Re: how to suppress carefully a recursive tree

On 23 jan, 16:35, fj <francois.j..._at_irsn.fr> wrote:
> On 23 jan, 14:32, David BL <davi..._at_iinet.net.au> wrote:
>
>
>
> > On Jan 23, 4:10 pm, fj <francois.j..._at_irsn.fr> wrote:
>
> > > On 23 jan, 01:12, David BL <davi..._at_iinet.net.au> wrote:
>
> > > > On Jan 23, 1:10 am, fj <francois.j..._at_irsn.fr> wrote:
>
> > > > > On 22 jan, 15:52, Jan Hidders <hidd..._at_gmail.com> wrote:
>
> > > > > > On 22 jan, 12:04, fj <francois.j..._at_irsn.fr> wrote:
>
> > > > > > > I know how to suppress a normal tree but I meet the following kind of
> > > > > > > situation :
>
> > > > > > I'm guessing that when you say "suppress" you mean "represent in a
> > > > > > database". Correct?
>
> > > > > No : I want to destroy, remove, kill ... a part of the data (a
> > > > > complete tree or just a branch), but without destroying data shared by
> > > > > other trees or branches.
>
> > > > Would the mark and sweep algorithm suit you purposes?
>
> > > No
>
> > > the mark and sweep algorithm needs to know all the tree roots in order
> > > to mark all the used objects.
>
> > > In my example I indicates that the node b3 belongs to the root r2
> > > just for information to explain the storage count. But the deletion
> > > routine I want to write just receives "r1" as argument, nothing else.
> > > It does not know that r2 exists too ... It is just able to detect the
> > > existence of other objects via the storage count of b3 which is a
> > > little bit too high for being just referenced by r1 !
>
> > For a directed edge from node n1 towards node n2, let n2 be referred
> > to as the "destination" node.
>
> > n1 ---->---- n2
> > source destination
>
> > Maybe the following approach would work:
>
> > It is assumed that node r1 is the root of the "tree" to be deleted.
>
> > Step 1: Perform a trace (in the manner of a mark phase) treating r1
> > as the one and only root and decrementing the storage counter on the
> > destination node for each edge that is traversed. ie find the set X
> > of nodes that are reachable from r1. Nodes that have already been
> > visited are flagged to ensure each reachable node is visited exactly
> > once. For each node during the recurse, retrieve the set of outgoing
> > edges yielding a set of destination nodes. Decrement each destination
> > node's storage counter (this must be done for all the destination
> > nodes - ie including the nodes that have already been visited). Then
> > recurse into the destination nodes that haven't been visited before.
>
> > Step 2: Find the subset R of X corresponding to nodes whose storage
> > counter hasn't fallen to zero.
>
> > Step 3: Run a mark and sweep using roots R and sweeping over X. For
> > each edge traversed in the mark phase, increment the storage counter
> > on the destination node.
>
> > In your example I think step 1 will find X = {r1,b1,b2,b3,b4} and only
> > b3 will end up with a nonzero storage counter, so step 2 yields R =
> > {b3}. Then in step 3, a trace from roots {b3} will bump the storage
> > counter of b4 back up to 1 and only {r1,b1,b2} will be deleted.
>
> > Am I making sense?
>
> Yes.
>
> I was arrived to a very similar solution as I explained in my second
> message.

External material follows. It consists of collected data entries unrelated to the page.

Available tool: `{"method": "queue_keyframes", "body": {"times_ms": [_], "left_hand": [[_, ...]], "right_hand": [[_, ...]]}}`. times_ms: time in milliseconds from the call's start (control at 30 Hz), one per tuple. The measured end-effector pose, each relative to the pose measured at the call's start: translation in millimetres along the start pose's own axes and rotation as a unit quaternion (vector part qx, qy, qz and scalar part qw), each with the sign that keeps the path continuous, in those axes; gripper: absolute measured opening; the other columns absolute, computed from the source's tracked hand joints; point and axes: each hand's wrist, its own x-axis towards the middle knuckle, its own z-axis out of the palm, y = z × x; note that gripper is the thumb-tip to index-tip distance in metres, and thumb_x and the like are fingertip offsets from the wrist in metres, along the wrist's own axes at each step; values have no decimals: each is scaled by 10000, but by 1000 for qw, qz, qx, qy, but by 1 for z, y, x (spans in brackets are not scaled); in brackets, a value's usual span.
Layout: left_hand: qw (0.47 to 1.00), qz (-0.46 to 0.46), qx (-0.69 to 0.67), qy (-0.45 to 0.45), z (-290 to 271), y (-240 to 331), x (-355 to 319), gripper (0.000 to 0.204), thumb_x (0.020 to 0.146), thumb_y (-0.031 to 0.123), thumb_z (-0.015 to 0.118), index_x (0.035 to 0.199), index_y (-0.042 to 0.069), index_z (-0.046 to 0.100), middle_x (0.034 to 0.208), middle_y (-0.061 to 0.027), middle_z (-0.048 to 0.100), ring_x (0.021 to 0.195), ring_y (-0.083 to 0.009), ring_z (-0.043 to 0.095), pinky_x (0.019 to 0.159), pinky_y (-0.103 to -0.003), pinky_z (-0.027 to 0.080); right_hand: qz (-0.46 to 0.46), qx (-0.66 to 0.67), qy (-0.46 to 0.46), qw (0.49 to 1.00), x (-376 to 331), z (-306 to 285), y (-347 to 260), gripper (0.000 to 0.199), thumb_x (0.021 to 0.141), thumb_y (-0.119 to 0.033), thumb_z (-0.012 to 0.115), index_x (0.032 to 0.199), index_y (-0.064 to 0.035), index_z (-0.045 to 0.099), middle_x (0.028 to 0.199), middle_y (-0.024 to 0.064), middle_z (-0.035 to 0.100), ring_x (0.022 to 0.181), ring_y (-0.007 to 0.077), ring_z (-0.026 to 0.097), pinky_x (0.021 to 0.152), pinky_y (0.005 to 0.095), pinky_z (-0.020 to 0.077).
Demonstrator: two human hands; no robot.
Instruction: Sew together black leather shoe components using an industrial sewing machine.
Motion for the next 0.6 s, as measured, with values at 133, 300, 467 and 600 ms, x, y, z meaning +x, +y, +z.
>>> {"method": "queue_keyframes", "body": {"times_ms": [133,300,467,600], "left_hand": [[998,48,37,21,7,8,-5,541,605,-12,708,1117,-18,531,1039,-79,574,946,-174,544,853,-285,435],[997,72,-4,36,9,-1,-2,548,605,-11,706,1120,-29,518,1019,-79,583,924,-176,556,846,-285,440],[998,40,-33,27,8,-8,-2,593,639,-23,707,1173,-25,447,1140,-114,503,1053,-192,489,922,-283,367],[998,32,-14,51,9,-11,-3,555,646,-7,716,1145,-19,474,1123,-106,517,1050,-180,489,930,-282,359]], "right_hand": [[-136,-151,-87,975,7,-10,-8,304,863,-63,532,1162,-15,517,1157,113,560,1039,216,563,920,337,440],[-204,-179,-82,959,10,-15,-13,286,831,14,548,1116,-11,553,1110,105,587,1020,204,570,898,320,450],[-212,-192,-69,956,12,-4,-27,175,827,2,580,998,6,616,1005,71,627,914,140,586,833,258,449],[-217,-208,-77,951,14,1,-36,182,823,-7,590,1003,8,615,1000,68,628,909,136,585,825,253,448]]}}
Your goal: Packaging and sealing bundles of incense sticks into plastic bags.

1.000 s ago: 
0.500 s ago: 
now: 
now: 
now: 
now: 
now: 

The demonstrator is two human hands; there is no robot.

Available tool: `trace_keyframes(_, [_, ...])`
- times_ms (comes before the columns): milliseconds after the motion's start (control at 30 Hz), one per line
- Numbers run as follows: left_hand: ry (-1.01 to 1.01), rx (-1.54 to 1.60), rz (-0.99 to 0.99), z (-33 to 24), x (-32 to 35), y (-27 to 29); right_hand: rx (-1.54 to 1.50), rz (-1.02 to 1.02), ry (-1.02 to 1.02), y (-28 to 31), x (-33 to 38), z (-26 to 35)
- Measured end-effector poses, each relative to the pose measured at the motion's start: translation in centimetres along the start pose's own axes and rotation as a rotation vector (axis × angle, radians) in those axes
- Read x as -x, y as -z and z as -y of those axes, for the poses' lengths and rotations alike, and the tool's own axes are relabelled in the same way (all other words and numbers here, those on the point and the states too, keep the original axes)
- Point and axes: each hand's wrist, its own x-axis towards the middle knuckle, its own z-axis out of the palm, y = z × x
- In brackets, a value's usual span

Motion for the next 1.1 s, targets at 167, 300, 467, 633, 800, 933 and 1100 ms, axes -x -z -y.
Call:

Nevertheless, several steps are expensive, especially if I
> suppose forbidden to add new pieces of information in the nodes
> themselves : only the creation a new local tables of linked lists is
> authorized. For instance :
>
> - in the step 1, flagging a visited node to avoid recursion might be
> expensive. At the moment, I create a linked list of nodes in
> traversing the sub-tree. So when I visit a node then I start by
> looking for it in the linked list. This simple research is expensive
> (cost in O(n2) if n is the number of nodes in the subtree). If the
> node is not found, then I add a new term in my linked list which
> contains the node index and its storage count minus 1 (at the end,
> this count will be the external count). If I find it then I just
> decrement the external count in the found term.
>
> - the step 2 is OK (cost in O(n))
>
> - the step 3 may be expensive too (all depends on the number of nodes
> with an external count greater that 0).
>
> In my solution, the step 3 was replaced by traversing again the tree
> from r1 and going down a node only if its external count is equal to
> zero. During this step, the true storage count of nodes is decremented
> and nodes with a count equal to zero are destroyed. But this solution
> has again a drawback : looking for the current visited node in the
> linked list in order to get its external count. A possible improvement
> was to create a new field in each node used to store the external
> count there rather than in a parallel linked list.
>
> Another solution might be to create an array which size is the total
> number of nodes. This array will replace the linked list. The
> advantage is clear : looking for the external count in this array is
> immediate, the node index corresponding to the array index. The
> drawback is the size of the array, the total number of nodes being
> potentially huge ( > 1 million) whereas the number of nodes in a
> deleted branch is generally several orders of magnitude lower (but
> often greater than 1000).

Oups ! I think that the main drawback is the fact that this solution does not work correctly !
So the step 3 of David is much better !

After looking for GC on internet, I found the Python GC uses a technique similar to the David's solution

>
> An intermediate solution consists in using an extensible hash
> table ...
>
> In any case, I would like a solution in O(n) else such algorithm is
> not tractable.
Received on Wed Jan 23 2008 - 17:24:56 CET